■ Task item
Your output should be the lines below from the one holding "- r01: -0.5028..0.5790" through the one holding "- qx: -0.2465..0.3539", transcribed exactly, with no pictures.

(Beginning of Input)

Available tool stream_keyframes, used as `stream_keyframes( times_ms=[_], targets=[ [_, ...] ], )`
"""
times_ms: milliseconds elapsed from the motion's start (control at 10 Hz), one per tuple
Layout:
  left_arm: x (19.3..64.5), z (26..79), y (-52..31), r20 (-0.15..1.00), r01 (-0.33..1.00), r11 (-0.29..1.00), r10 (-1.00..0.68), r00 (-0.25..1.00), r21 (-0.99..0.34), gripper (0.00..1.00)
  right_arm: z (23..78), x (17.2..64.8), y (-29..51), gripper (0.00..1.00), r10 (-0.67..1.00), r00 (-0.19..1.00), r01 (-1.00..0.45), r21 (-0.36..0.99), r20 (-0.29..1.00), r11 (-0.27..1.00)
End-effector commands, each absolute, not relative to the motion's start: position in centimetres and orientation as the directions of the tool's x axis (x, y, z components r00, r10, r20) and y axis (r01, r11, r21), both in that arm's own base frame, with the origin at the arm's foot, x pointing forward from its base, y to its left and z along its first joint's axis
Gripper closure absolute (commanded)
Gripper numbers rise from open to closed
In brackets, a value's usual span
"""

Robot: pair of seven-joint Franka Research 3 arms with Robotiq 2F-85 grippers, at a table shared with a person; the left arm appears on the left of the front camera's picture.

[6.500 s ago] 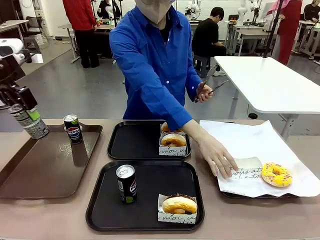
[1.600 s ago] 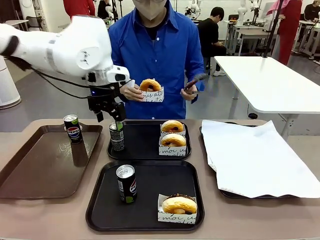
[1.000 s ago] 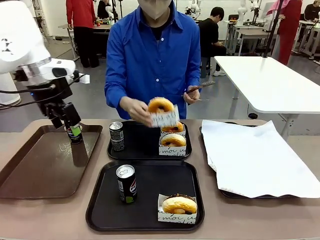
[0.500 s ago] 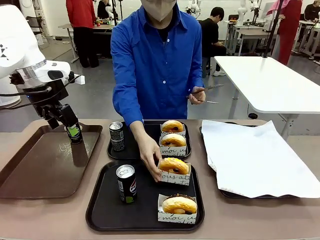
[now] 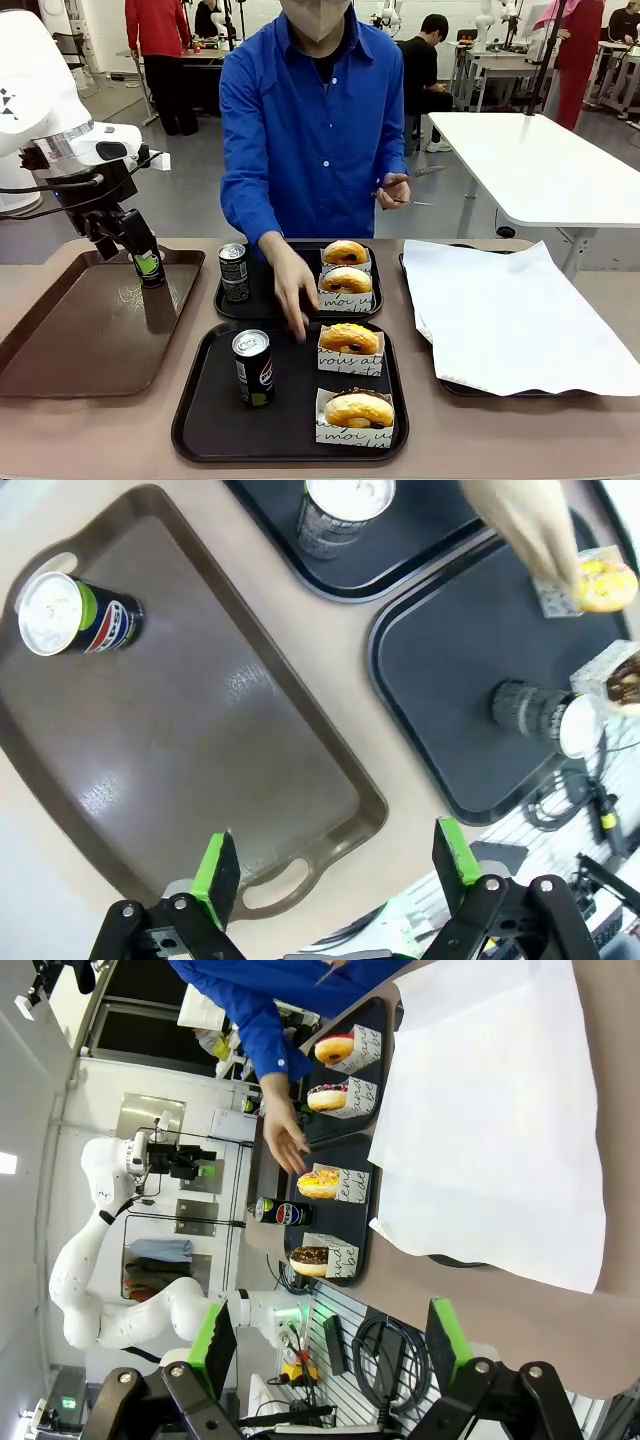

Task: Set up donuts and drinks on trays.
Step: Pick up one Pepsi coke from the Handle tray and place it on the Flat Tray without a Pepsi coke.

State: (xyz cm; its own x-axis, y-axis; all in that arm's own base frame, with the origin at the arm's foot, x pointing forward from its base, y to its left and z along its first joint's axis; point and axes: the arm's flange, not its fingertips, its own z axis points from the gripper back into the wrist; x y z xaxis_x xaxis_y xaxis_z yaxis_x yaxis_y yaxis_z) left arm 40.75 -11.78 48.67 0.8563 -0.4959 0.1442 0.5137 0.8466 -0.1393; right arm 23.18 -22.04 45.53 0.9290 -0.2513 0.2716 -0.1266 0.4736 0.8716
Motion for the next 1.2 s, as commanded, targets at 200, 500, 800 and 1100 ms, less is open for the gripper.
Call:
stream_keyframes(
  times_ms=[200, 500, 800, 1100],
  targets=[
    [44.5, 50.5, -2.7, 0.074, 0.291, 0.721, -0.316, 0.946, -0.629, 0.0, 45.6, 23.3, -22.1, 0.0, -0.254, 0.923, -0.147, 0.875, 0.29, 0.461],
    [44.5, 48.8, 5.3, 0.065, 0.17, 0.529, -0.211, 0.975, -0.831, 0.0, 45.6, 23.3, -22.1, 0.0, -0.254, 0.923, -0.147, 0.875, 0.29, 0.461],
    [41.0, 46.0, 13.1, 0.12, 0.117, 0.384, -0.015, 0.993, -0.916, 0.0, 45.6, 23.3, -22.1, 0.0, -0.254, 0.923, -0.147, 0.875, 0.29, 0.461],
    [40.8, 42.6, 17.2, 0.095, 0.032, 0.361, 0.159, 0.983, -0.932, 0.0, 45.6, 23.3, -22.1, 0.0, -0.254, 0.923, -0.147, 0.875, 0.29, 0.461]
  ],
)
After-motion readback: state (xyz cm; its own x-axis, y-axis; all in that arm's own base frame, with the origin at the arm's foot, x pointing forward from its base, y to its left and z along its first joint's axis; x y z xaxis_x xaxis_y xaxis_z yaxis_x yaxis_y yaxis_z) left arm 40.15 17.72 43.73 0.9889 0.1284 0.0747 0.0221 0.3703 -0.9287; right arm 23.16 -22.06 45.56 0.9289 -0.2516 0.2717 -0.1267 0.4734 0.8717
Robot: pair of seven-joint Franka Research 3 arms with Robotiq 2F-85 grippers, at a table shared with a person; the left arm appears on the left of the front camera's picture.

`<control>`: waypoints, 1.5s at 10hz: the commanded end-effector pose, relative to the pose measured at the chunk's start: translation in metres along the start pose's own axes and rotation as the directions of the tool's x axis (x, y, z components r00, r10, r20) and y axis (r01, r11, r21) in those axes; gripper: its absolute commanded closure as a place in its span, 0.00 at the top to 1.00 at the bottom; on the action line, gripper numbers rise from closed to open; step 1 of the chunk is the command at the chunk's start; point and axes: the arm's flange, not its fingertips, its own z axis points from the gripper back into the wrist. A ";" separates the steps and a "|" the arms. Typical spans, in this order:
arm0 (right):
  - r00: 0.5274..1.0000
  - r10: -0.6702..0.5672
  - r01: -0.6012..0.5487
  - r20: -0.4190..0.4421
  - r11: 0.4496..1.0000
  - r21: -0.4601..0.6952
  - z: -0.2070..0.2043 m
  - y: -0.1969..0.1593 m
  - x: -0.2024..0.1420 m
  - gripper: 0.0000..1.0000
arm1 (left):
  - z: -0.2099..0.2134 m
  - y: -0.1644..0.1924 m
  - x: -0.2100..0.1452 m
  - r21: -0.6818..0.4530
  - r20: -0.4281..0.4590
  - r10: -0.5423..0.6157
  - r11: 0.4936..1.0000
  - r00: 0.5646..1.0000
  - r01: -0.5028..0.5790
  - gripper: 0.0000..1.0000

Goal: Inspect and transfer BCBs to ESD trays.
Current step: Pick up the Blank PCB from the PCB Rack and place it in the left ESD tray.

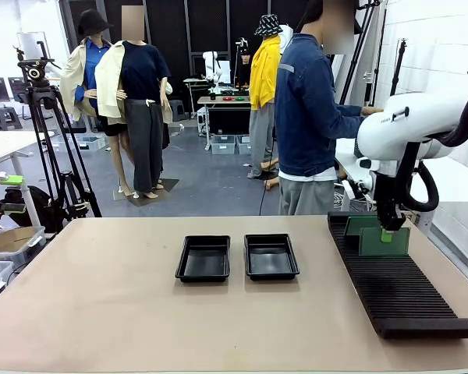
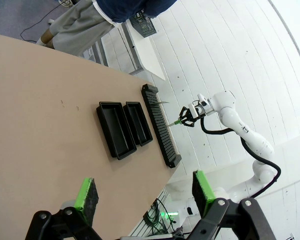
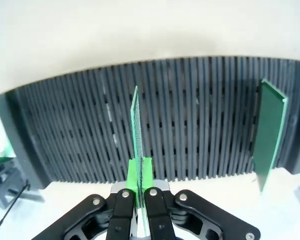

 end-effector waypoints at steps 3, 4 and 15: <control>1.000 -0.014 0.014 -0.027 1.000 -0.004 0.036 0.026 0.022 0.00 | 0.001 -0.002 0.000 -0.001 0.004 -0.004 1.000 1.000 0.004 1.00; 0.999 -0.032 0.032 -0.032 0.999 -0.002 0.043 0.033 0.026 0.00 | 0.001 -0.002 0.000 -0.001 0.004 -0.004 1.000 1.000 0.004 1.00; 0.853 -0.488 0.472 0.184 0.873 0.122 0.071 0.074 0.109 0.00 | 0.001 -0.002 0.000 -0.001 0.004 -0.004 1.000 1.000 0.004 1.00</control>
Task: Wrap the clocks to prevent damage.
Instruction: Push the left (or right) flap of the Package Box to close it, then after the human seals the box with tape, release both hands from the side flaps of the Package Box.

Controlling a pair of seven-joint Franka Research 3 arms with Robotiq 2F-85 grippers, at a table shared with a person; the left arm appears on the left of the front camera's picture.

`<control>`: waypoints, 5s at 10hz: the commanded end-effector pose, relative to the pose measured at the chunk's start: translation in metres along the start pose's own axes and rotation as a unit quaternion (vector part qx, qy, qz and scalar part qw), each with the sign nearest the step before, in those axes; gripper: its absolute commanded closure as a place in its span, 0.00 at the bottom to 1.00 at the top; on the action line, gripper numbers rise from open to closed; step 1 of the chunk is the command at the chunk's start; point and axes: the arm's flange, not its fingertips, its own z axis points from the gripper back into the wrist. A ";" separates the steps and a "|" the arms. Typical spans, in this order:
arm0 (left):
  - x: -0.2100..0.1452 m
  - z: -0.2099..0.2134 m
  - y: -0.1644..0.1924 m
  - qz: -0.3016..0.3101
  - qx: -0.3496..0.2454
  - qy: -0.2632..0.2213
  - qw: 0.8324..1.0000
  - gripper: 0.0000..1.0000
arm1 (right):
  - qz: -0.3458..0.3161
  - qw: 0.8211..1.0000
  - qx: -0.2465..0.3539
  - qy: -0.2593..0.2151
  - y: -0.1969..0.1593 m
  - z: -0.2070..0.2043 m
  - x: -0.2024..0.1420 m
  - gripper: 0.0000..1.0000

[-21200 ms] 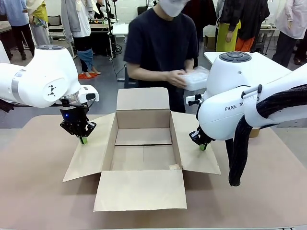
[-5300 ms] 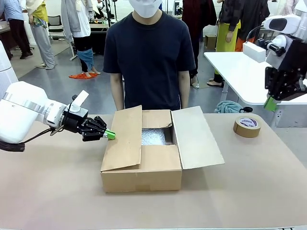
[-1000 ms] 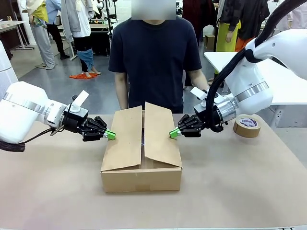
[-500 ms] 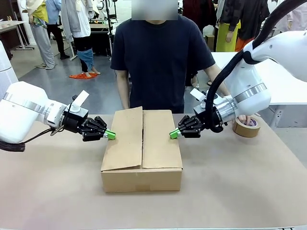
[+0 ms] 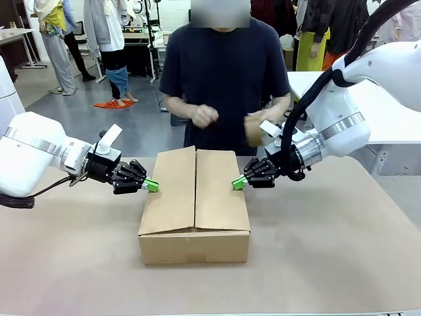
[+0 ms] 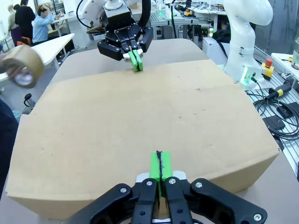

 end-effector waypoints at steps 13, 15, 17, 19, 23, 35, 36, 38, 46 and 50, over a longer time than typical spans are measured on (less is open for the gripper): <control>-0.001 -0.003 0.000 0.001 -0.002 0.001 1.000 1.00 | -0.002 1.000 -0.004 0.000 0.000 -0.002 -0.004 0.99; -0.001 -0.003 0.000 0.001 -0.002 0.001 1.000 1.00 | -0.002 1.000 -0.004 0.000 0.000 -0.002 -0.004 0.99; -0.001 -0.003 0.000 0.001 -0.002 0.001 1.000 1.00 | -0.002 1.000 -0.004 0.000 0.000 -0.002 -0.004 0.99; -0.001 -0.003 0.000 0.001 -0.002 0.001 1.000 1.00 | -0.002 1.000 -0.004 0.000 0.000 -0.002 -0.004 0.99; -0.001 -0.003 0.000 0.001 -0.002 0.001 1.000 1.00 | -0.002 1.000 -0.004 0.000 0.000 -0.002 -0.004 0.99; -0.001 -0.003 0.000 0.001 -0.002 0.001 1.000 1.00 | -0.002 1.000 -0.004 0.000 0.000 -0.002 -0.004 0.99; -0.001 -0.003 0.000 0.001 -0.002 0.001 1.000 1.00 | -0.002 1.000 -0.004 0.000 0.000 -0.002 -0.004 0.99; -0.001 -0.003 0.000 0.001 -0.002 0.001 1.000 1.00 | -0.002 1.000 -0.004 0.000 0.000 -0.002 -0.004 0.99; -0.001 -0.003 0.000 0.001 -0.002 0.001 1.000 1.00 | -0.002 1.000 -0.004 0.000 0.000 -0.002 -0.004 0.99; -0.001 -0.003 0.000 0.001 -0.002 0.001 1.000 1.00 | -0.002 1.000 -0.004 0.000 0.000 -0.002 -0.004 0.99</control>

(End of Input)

■ Response below
  - r01: -0.5028..0.5790
  - gripper: 0.0000..1.0000

Goal: Inspect and transfer BCBs to ESD trays.
Current step: Pick up the Blank PCB from the PCB Rack and place it in the left ESD tray.


 end-effector waypoints at steps 3, 4 and 15: <control>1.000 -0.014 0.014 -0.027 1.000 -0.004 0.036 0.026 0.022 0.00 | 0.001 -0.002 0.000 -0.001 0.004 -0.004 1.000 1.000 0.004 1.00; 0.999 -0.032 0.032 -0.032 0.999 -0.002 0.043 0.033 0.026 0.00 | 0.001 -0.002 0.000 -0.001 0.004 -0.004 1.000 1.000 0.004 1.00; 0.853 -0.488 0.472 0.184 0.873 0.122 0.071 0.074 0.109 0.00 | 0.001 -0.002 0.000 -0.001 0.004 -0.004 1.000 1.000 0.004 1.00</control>
Task: Wrap the clocks to prevent damage.
Instruction: Push the left (or right) flap of the Package Box to close it, then after the human seals the box with tape, release both hands from the side flaps of the Package Box.

Controlling a pair of seven-joint Franka Research 3 arms with Robotiq 2F-85 grippers, at a table shared with a person; the left arm appears on the left of the front camera's picture.

`<control>`: waypoints, 5s at 10hz: the commanded end-effector pose, relative to the pose measured at the chunk's start: translation in metres along the start pose's own axes and rotation as a unit quaternion (vector part qx, qy, qz and scalar part qw), each with the sign nearest the step before, in those axes; gripper: its absolute commanded closure as a place in its span, 0.00 at the bottom to 1.00 at the top; on the action line, gripper numbers rise from open to closed; step 1 of the chunk is the command at the chunk's start; point and axes: the arm's flange, not its fingertips, its own z axis points from the gripper back into the wrist. A ";" separates the steps and a "|" the arms. Typical spans, in this order:
arm0 (left):
  - x: -0.2100..0.1452 m
  - z: -0.2099..0.2134 m
  - y: -0.1644..0.1924 m
  - qz: -0.3016..0.3101
  - qx: -0.3496..0.2454
  - qy: -0.2632..0.2213
  - qw: 0.8324..1.0000
  - gripper: 0.0000..1.0000
arm1 (right):
  - qz: -0.3458..0.3161
  - qw: 0.8211..1.0000
  - qx: -0.2465..0.3539

No further response is required.